Work to be completed: In the listing below, how many lines include "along"? Give the number and no other text.

Information shown:
-- -- --

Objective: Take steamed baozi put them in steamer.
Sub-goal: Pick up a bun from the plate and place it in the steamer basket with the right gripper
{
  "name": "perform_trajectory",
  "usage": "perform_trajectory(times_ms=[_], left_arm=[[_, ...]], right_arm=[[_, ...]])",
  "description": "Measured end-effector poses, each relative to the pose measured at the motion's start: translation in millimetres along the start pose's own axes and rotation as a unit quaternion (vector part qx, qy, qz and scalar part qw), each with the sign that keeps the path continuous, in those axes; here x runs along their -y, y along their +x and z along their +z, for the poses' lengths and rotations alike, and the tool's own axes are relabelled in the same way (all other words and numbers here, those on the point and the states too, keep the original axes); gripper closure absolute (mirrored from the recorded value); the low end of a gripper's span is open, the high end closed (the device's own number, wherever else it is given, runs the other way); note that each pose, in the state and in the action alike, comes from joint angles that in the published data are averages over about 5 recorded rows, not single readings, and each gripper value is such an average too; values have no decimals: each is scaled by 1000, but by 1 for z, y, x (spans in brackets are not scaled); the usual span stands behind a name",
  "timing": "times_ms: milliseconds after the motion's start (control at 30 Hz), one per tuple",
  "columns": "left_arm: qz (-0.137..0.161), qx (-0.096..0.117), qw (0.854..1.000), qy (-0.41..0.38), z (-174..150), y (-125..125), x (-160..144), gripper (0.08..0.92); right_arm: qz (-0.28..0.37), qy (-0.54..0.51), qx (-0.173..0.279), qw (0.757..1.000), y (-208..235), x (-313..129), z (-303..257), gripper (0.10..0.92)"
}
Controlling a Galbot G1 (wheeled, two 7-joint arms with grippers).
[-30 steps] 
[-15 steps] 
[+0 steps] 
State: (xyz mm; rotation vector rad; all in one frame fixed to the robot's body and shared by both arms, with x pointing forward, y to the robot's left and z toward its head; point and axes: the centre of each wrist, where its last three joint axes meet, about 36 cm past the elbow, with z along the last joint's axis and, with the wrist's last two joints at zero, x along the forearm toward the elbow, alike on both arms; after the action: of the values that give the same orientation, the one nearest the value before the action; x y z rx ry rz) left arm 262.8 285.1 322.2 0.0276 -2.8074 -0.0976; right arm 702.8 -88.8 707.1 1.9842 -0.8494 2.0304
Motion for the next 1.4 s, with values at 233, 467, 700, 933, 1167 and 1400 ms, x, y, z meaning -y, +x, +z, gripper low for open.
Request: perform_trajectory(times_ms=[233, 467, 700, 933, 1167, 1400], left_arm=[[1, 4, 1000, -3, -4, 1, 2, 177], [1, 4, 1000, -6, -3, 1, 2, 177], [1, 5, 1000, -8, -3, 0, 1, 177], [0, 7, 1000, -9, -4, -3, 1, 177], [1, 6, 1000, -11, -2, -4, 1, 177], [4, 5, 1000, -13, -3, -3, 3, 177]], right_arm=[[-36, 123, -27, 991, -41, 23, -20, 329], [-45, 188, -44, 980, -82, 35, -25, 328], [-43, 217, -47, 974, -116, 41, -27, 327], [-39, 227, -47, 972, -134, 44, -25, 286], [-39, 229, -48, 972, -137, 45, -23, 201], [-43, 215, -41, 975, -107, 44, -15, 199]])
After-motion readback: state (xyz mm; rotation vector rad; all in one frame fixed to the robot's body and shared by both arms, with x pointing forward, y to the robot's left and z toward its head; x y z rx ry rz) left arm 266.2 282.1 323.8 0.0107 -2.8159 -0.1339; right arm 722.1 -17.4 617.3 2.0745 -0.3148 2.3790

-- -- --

Final answer: 2